Schon die Lage verrät, wie außergewöhnlich dieses Projekt war: Die Uferwand ist zugleich die Gebäudewand. „Das Gebäude liegt so, dass wir an der Nordseite praktisch im Wasser gearbeitet haben. Den üblichen Arbeitsraum zwischen Gebäude und Wasserlauf gab es nicht“, beschreibt Projektleiter Julian Lill die Ausgangssituation.
Ein Ort taut auf



Schmales Zeitfenster
Damit die Handwerker und Ingenieure überhaupt beginnen konnten, mussten sie auf die Bachauskehr warten: Einmal im Jahr unterbricht die Stadt den Wasserzulauf, um den Bach von Unrat zu befreien. „Wir hatten dann wenige Tage Zeit, um den Bachlauf deutlich einzuengen und dahinter einen trockenen Arbeitsraum zu schaffen“, erklärt Lill. Dafür wurden 150 Big Bags mit je rund 1,8 Tonnen Kies befüllt, im Bach positioniert und mit Hilfe von Spezialtauchern verankert. „Im Rückstau war das Wasser weg, vorne lief der Bach weiter“, erinnert sich der Projektleiter.
Parallel wurde das Gebäude statisch ertüchtigt. Die historische Kappendecke mit gusseiserenen Säulen blieb erhalten und architektonisch in Szene gesetzt.
Vielfältiges Ensemble
Auf nur 600 Quadratmetern kamen eine außergewöhnliche Vielzahl an Disziplinen zusammen: „100 bis zu 15 Meter tiefe Mikropfähle, Bohrpfahlwand, Rückverankerung, Restaurierung der Kappendecke, ein Terrazzoleger, der uns extra Platten mit Wasserstruktur gegossen hat – sogar ein Kirchenmaler war im Einsatz“, zählt Julian Lill auf. „So viele Spezialthemen vereint in einem Projekt, das ist wirklich sehr selten. Das hat uns als Team fachlich wie organisatorisch gefordert – aber genau darin lag auch der Reiz.“
Besonderes Augenmerk galt der original erhaltenen Eismaschine von Carl von Linde aus dem Jahr 1881 – die älteste Eismaschine der Welt am Originalstandort. Sie wurde gereinigt, konserviert, in die neue Nutzung integriert – und ist für Besucher erlebbar. Statt Produktionsstätte ist das Eiswerk nun ein architektonisches Kleinod mit Reminiszenz an die industrielle Vergangenheit.

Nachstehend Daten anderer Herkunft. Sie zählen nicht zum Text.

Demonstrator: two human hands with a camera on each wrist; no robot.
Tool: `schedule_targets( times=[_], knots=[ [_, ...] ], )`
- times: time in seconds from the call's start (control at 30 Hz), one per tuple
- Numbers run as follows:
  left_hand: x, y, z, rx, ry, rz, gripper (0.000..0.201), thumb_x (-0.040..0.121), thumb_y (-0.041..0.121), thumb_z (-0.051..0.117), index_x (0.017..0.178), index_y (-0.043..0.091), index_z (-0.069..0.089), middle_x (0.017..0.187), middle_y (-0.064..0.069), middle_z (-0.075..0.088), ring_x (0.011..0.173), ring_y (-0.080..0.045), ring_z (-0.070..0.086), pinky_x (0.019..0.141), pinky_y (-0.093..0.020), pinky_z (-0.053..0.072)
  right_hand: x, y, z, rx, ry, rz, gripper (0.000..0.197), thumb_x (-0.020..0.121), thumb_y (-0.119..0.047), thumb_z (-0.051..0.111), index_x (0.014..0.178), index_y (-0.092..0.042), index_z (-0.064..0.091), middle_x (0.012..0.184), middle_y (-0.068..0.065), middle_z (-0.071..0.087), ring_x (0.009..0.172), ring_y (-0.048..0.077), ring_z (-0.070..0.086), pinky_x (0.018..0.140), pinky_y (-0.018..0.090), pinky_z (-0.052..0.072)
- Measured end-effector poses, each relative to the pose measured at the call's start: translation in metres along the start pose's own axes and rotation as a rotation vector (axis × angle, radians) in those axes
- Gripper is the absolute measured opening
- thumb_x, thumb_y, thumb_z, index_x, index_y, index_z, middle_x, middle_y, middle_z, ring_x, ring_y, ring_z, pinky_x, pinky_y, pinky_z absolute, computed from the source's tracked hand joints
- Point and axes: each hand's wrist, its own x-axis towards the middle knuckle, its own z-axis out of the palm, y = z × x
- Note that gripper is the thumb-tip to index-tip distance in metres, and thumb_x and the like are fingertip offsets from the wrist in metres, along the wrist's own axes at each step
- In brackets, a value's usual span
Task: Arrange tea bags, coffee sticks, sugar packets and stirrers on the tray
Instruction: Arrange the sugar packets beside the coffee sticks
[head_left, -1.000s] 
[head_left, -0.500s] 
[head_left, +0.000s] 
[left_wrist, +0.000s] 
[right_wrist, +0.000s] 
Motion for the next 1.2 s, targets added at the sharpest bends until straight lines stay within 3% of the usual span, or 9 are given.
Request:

In der ehemaligen Braumeistervilla und dem direkt angrenzenden Neubau ist eine moderne Kindertagesstätte entstanden. Das historische Gebäude und der von Steidle Architekten entworfene zusätzliche Baukörper bieten Platz für drei Krippen- und drei Kindergartengruppen mit direktem Zugang zum Garten. Die Fassade des Neubaus bezieht sich mit individuell gemischtem Ziegelmaterial auf das Eiswerk, während in der Putzfassade kleine Tierreliefs für kindgerechte Akzente sorgen. „Uns war wichtig, dass sich die Kinder hier nicht nur wohlfühlen, sondern dass auch die Architektur zum spielerischen Entdecken einlädt“, sagt Senior Projektmanagerin Dagmar Boos. Insgesamt umfasst die Kita rund 1.350 Quadratmeter Nutzfläche, inklusive Dachterrasse und Uferzugang.

Aus Geschichte wird Gegenwart
Die Abläufe auf der Baustelle erforderten nicht nur technisches Know-how, sondern auch eine präzise Koordination im Alltag. „Mein Arbeitsplatz war zwei Jahre lang ein Container direkt auf der Baustelle“, sagt Lill rückblickend. „Das war intensiv – aber es hat sich gelohnt.“ Heute ist das Gelände durchlässiger gestaltet als je zuvor: Ein neuer Uferweg öffnet das Grundstück für die Öffentlichkeit, Begrünungen auf Dächern und Flächen schaffen Aufenthaltsqualität.
Mit der Revitalisierung des Eiswerks zeigt die Bayerische Hausbau Development, wie historische Substanz in moderne Nutzungskonzepte überführt werden kann. Die Verbindung von Technikgeschichte, Bildungsangebot und öffentlicher Nutzung macht das Projekt zu einem Beispiel dafür, wie Stadtentwicklung im Bestand gelingen kann –auch unter schwierigsten Bedingungen. Und so fließt nicht nur der Mühlbach wieder – sondern auch neue Geschichte durch alte Mauern.